My buddy wants to mount a piece of picatinny rail on his 10/22. His questions, also mine, is how to find to dead center? He has no machinist tools. And I have no idea. I was thinking, put the receiver in a vice and plumb it. Then soot the barrel. Balance a piece of thin metal and there is the top. Then I thought, this is stupid. Help please.
The 10/22 I had came with the receiver drilled and tapped for a one piece .22 scope mount and the mount & screws were in the box. I still have the mount here somewhere. Do they not do that anymore?
Without having a few machinists tools, I don't know what to tell you. I'm surprised that it didn't at least come predrilled. MsMads 10/22 came with the rail already attached.
The cost of buyng the tools to do the job far out ways the cost of having a gunsmith drill and tap your receiver.

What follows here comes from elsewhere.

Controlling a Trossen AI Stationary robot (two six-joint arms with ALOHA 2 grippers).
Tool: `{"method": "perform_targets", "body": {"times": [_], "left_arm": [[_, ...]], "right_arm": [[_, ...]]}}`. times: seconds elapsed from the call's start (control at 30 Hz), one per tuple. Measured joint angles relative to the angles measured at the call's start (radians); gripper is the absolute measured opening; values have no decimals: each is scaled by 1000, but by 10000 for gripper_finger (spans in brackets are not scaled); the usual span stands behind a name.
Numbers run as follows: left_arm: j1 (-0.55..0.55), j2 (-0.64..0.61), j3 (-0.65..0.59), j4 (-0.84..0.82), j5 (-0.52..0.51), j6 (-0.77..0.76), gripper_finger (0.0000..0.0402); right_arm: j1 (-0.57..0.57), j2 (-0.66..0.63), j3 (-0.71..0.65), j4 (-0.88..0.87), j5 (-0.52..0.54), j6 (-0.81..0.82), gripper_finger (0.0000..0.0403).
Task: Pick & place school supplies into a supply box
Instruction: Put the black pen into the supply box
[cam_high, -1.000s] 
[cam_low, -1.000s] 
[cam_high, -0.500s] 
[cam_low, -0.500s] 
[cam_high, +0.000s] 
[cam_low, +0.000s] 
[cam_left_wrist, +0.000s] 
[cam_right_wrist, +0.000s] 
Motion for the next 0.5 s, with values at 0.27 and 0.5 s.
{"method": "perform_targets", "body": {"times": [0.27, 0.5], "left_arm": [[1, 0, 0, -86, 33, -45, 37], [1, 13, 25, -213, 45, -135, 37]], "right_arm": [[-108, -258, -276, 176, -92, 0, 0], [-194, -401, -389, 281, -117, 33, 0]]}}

Spend a few bucks now and never have to worry about screwing up.
This is what I came up with. I'm just going to have him send it to me. I have a mill that is accurate to seven decimal points past 0. For those who are interested this means that when an object, such as a barrel, is viced up, I can measure the diameter of the barrel with incredible accuracy. It's interesting, you start at one side of the barrel and zero this axis. Move to the other side. Take this measurement, which is the diameter and push a button which tells you exactly where the center is. Tap this point, change to end mill, tap hole.
I have a scope base jig made for doing this.

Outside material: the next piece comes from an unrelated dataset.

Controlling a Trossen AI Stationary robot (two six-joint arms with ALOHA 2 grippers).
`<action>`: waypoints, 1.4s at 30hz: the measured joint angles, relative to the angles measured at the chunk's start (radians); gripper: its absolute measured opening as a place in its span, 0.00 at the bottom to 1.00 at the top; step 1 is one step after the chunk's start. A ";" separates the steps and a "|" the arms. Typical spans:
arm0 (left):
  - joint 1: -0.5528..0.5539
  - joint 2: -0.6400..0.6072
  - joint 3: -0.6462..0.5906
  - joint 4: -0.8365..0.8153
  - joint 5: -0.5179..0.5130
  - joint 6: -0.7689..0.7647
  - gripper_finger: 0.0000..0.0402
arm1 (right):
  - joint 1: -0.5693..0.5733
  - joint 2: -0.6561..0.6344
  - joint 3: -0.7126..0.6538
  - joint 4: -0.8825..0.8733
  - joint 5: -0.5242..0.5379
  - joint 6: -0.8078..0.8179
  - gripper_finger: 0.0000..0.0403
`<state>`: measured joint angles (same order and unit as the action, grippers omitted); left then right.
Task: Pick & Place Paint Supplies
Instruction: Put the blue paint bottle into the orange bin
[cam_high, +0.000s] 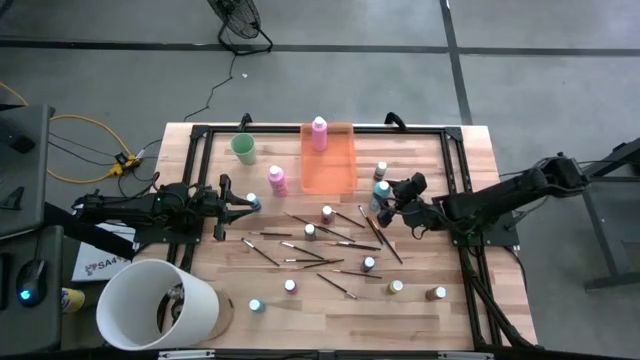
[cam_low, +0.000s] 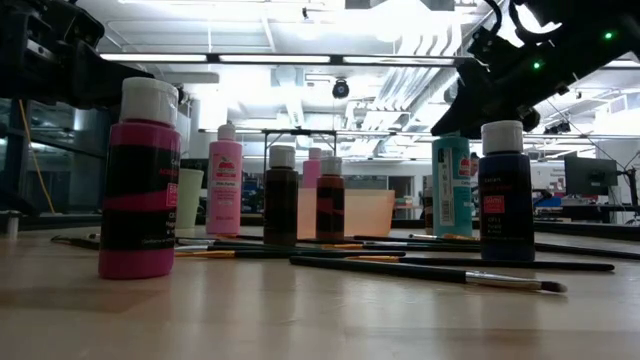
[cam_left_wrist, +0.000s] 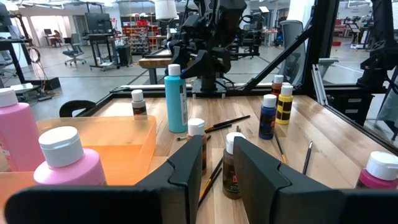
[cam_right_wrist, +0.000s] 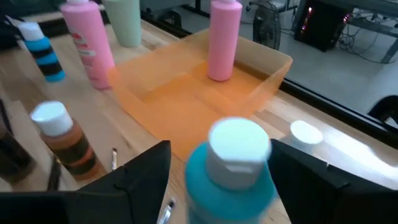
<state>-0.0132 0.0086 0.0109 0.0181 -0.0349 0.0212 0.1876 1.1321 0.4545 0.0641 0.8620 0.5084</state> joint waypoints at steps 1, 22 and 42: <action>0.000 0.000 0.000 0.000 0.000 0.000 0.22 | 0.000 0.006 0.000 0.015 0.000 -0.009 0.62; 0.000 0.000 0.000 0.000 0.000 0.000 0.22 | 0.000 0.015 0.000 0.054 0.029 -0.045 0.30; 0.000 0.000 0.000 0.000 0.000 0.000 0.22 | -0.170 -0.149 0.032 0.279 -0.197 -0.311 0.29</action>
<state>-0.0133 0.0086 0.0109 0.0181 -0.0345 0.0208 0.0179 0.9833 0.4862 0.3428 0.6655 0.1976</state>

But if you have too you have to find the center on the top of the back of the receiver then make a loop on the end of a piece of fishing string loop it over the front site pull it back put it on the mark you made and mark the receiver.
If you do not have any tools for this you need to use a small ruler that has mm and inches hold it on the receiver and find the center. I use a little aluminum ruler that can bend to fit the top of the receiver.
With out the proper tools to do a job then you either put up with it not being dead center or pay a gunsmith to use his tools to do it right.